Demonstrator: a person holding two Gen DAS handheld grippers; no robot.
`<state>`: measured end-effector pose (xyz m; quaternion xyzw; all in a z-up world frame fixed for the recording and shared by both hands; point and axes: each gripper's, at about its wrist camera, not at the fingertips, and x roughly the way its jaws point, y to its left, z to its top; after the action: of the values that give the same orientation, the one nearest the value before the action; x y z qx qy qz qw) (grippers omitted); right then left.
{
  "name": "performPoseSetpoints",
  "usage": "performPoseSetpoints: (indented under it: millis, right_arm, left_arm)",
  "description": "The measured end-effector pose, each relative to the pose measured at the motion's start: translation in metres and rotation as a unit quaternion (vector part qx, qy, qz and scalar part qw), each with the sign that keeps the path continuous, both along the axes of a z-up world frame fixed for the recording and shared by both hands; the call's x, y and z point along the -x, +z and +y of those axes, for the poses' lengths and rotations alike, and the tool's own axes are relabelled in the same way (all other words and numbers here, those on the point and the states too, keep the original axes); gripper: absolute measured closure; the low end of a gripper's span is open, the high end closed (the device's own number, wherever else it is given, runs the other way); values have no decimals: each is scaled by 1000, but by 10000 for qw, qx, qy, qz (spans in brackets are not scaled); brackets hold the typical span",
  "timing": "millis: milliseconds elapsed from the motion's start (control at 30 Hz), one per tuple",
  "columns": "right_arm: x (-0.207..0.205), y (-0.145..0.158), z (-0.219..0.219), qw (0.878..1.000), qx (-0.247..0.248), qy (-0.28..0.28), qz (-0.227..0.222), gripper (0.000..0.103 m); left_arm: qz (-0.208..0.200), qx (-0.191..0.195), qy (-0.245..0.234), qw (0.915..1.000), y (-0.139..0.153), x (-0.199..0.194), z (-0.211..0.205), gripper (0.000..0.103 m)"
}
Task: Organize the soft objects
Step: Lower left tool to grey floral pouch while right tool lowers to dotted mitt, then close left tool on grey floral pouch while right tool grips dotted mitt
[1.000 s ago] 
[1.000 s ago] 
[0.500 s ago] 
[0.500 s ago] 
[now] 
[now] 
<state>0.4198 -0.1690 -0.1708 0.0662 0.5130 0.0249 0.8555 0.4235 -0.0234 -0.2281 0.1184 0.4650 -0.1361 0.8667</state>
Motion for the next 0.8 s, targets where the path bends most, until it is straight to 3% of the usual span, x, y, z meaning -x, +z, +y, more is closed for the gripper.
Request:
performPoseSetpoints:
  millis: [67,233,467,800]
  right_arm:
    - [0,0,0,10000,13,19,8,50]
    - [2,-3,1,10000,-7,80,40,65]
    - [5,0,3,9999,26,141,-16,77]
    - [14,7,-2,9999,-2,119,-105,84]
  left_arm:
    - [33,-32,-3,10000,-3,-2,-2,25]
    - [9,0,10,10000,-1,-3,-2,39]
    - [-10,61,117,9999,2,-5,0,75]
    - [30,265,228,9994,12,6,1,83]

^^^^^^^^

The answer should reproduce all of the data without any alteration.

Demonstrator: a person holding two Gen DAS handheld grippers; no robot.
`<state>`: measured end-effector pose (xyz m; quaternion xyzw; all in a z-up world frame fixed for the recording and shared by both hands; point and axes: each gripper's, at about its wrist camera, not at the fingertips, and x roughly the way its jaws point, y to its left, z to its top; after the action: of the values that give the same orientation, the one nearest the value before the action; x y z qx qy qz qw) (grippers omitted); right then left.
{
  "name": "performPoseSetpoints",
  "usage": "performPoseSetpoints: (indented under it: millis, right_arm, left_arm)",
  "description": "The measured end-effector pose, each relative to the pose measured at the motion's start: translation in metres and rotation as a unit quaternion (vector part qx, qy, qz and scalar part qw), each with the sign that keeps the path continuous, both along the axes of a z-up world frame fixed for the recording and shared by both hands; the call's x, y and z point along the -x, +z and +y of those axes, for the poses' lengths and rotations alike, and the tool's own axes are relabelled in the same way (all other words and numbers here, those on the point and the states too, keep the original axes); gripper: absolute measured closure; the low end of a gripper's span is open, the high end closed (the device's own number, wherever else it is given, runs the other way); values have no decimals: each is scaled by 1000, but by 10000 for qw, qx, qy, qz (spans in brackets are not scaled); brackets hold the typical span",
  "timing": "millis: milliseconds elapsed from the motion's start (control at 30 Hz), one per tuple",
  "columns": "right_arm: x (-0.207..0.205), y (-0.145..0.158), z (-0.219..0.219), qw (0.878..1.000), qx (-0.247..0.248), qy (-0.28..0.28), qz (-0.227..0.222), gripper (0.000..0.103 m); left_arm: qz (-0.208..0.200), qx (-0.191..0.195), qy (-0.245..0.234), qw (0.915..1.000), y (-0.139..0.153), x (-0.199..0.194), z (-0.211..0.205), gripper (0.000..0.103 m)"
}
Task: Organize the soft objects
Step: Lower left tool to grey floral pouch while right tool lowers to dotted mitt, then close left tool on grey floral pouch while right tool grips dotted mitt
[1.000 s ago] 
[1.000 s ago] 
[0.500 s ago] 
[0.500 s ago] 
[now] 
[now] 
<state>0.4198 -0.1690 -0.1708 0.0662 0.5130 0.0249 0.8555 0.4235 -0.0234 -0.2281 0.1184 0.4650 -0.1361 0.8667</state>
Motion for the next 0.8 s, targets where the path bends most, until it is straight to 3% of the usual span, x, y, z meaning -x, +z, +y, more is closed for the gripper.
Request:
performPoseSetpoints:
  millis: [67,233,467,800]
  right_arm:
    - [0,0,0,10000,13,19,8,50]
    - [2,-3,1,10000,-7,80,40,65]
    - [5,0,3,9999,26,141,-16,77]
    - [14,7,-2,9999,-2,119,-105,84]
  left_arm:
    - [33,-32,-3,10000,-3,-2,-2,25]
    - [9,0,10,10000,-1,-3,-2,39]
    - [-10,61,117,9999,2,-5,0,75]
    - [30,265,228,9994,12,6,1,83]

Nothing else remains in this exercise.